Your goal: The line containing "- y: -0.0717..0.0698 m" and all lines following it in the listing below are to be reproduced exactly, with no other lines.

Data section:
++++++++++++++++++++
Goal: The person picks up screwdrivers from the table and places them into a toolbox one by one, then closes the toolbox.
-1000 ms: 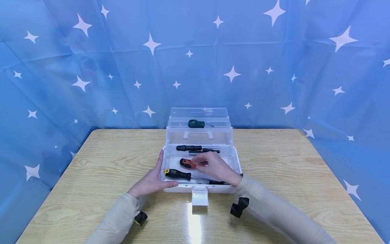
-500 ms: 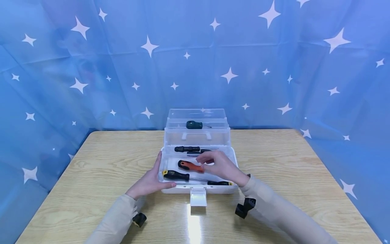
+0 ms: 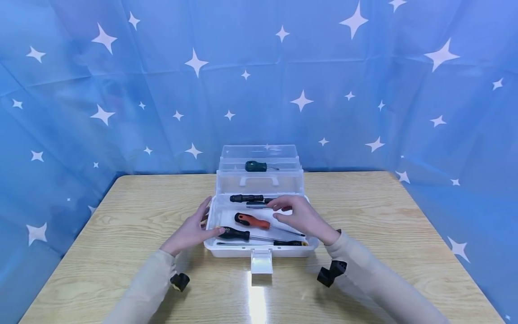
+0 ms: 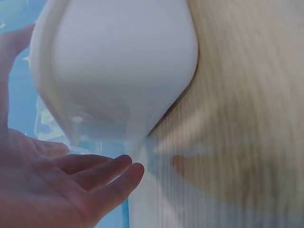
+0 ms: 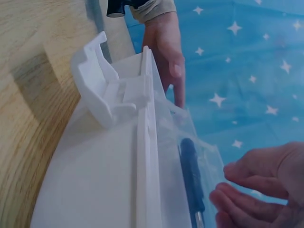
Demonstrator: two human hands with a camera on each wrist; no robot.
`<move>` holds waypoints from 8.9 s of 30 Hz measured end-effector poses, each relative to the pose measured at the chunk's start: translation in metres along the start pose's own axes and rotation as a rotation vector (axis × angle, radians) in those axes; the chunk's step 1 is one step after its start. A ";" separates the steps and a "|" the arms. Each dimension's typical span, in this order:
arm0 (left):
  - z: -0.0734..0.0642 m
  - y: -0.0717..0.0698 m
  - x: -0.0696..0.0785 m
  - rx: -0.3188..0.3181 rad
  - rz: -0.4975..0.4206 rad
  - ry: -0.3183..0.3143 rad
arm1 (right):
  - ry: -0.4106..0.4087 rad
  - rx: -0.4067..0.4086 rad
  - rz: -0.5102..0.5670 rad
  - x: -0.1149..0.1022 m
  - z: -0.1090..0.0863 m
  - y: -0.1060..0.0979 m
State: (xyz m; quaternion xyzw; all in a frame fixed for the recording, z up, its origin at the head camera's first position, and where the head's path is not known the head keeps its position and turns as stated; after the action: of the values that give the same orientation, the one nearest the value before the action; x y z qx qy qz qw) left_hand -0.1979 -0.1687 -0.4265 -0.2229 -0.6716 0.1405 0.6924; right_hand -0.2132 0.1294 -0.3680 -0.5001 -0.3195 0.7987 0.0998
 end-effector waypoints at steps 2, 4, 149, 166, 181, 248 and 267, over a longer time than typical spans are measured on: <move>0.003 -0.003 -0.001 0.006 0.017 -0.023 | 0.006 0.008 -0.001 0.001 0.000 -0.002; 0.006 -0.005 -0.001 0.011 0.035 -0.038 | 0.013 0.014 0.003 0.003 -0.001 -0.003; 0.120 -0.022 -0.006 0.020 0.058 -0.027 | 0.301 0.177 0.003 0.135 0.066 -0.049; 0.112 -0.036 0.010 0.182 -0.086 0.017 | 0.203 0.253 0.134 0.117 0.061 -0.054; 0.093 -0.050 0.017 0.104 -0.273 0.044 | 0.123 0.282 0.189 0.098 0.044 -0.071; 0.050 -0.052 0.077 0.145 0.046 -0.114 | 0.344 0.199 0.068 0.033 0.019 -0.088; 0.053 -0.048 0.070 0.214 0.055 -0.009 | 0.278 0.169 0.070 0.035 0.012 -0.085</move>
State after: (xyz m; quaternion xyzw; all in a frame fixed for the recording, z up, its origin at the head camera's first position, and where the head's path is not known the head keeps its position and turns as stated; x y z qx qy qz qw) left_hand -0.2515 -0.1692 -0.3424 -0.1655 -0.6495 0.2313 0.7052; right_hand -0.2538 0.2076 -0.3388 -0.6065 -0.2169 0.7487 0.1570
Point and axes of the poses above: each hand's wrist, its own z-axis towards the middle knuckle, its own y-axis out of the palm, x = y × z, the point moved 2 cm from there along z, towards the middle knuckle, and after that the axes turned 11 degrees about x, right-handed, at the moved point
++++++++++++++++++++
Solution for this task:
  - y: -0.0717..0.0698 m
  - x: -0.0696..0.0785 m
  - rx: -0.3188..0.3181 rad
  - rz: -0.4975..0.4206 rad
  - ry: -0.3183..0.3143 rad
arm1 (right):
  - ry: -0.4106..0.4087 rad
  - rx: -0.4067..0.4086 rad
  - rz: -0.5102..0.5670 rad
  - x: -0.1149..0.1022 m
  - z: -0.1090..0.0863 m
  - y: -0.1060..0.0979 m
State: (xyz m; quaternion xyzw; all in a frame fixed for the recording, z up, its origin at the head camera's first position, and where the head's path is not known the head keeps its position and turns as stated; after the action: of the values that give the same orientation, the one nearest the value before the action; x y z qx qy qz qw) left_hand -0.1979 -0.1687 -0.4265 -0.2229 -0.6716 0.1405 0.6924; right_hand -0.2132 0.1294 -0.3680 -0.5001 -0.3195 0.7987 0.0998
 end-effector waypoints at steps 2, 4, 149, 166, 181, 248 and 267, over a longer time than typical spans are measured on: <move>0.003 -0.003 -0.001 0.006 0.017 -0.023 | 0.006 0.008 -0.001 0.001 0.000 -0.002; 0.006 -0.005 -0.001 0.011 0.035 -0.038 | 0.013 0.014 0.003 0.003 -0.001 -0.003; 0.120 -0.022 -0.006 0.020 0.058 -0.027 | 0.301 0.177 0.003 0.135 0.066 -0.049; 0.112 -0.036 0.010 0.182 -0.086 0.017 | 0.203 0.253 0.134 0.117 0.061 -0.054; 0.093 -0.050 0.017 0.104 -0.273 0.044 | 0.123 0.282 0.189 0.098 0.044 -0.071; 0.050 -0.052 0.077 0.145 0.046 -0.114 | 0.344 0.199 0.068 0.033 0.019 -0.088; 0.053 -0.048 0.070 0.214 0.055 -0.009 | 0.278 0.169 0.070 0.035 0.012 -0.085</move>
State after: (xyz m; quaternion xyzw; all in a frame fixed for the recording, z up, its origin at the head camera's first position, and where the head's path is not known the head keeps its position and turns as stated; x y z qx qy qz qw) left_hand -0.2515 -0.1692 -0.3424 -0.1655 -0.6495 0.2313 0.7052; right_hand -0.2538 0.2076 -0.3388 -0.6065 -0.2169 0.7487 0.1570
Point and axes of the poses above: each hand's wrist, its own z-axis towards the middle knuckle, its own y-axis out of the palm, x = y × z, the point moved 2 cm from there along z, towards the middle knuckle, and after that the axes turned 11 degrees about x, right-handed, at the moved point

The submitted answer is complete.